The machine’s own language



30, Nov 2016

The Google Brain Artificial Intelligence (AI) has taught itself to translate between two languages without prior training. For example, training the AI to translate from Korean to English and English to Japanese will equip it to translate from Korean to Japanese; a challenge for machines so far. Massive data are required to enhance translation accuracy and computational cost is significant. This advancement has the potential to reduce these burdens.

What is the latest advancement in Google's translation capabilities?

  • The Google Brain AI has created an algorithm all by itself – an interlingua – to teach it translation between two languages without being taught how to do so.
  • According to a post in the Google Research Blog, if the neural network is taught to translate from Japanese to English and vice versa and English to Spanish and vice versa, it can figure out how to translate from Japanese to Korean and vice versa. This method has produced reasonable results. Google calls it zero-shot translation.

The post says this is the first time – to the best of their knowledge – that zero-shot translation has been successfully realized in Machine Learning.

  • On observing the zero-shot translation behavior, researchers wondered how the machine was going about it. A study of the underlying mechanism revealed that the system was not merely memorizing phrase-to-phrase translations; it was storing information about the meaning of the sentence. Researchers inferred this must be due to the existence of an interlingua.
  • The interlingua used the information it had learnt to work out what it had not been taught. It does this by creating a common representation in which sentences with the same meaning are represented in a similar way irrespective of language.

Google in its post dated November 22 said the Multilingual Google Neural Machine Translation system could be used by Google Translate users today and that Multilingual systems served 10 of the recently launched 16 language pairs, and provided superior quality on a simplified production architecture.

Why is this remarkable even for Google?

  • While Google Translate had definitely gotten past the stage of funny translations that made one grin or grimace, the tons of data required to improve the accuracy has been a drawback.

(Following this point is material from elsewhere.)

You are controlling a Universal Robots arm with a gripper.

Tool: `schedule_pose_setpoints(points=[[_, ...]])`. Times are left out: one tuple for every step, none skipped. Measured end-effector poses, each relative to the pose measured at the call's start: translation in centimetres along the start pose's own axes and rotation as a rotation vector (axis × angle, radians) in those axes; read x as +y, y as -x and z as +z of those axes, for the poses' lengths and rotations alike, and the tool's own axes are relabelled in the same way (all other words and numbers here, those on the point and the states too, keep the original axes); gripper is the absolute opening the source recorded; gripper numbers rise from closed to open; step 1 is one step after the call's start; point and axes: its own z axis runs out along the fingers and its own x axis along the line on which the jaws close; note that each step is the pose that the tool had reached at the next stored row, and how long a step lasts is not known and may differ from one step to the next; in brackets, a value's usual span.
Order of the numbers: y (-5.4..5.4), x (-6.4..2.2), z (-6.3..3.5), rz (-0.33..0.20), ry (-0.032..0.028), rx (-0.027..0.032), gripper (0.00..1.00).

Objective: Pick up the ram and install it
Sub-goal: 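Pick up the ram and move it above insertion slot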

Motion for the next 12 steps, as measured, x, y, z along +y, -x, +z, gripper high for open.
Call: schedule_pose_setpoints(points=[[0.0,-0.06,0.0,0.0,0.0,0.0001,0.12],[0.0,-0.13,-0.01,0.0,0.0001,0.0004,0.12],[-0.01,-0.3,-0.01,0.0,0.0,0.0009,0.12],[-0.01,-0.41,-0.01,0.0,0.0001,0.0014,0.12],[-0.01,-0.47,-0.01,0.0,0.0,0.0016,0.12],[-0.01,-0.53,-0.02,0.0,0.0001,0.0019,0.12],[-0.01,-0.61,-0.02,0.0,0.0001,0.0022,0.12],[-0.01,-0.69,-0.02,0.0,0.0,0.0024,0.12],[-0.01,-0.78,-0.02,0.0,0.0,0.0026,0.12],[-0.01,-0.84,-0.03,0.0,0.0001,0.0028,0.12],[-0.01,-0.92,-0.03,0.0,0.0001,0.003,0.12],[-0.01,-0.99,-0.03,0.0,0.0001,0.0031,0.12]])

So for any two languages, say English and Tamil, one needed to feed the English version and the acceptable Tamil version.
  • Google Translate works on over 140 billion words daily. At the backend, this means building and maintain of several different systems to accomplish translation between any two languages. The computational cost is huge.
  • This new discovery means that to accomplish a Tamil to Kannada translation one does not have to feed a separate Tamil version and corresponding Kannada version if the system already knows how to translate from Tamil to English and English to Kannada through the appropriate data sets.
  • While the achievement may seem a fairly easy task for humans, it is a great leap forward for machines. For the first time AI has shown that it can perform translation tasks without being trained beforehand.

Most importantly the AI used its self-learnt skills to translate between two languages to create its own interlingua.

When did Google adopt neural machine translation?

Google introduced neural machine translation (GNMT) this September to handle inter-conversion between Chinese-English pairs. Converting from Chinese to English and vice versa was a daunting task for machines. The new system was employed on the mobile and web platforms and Google computer scientists said it reduced errors by 60 percent.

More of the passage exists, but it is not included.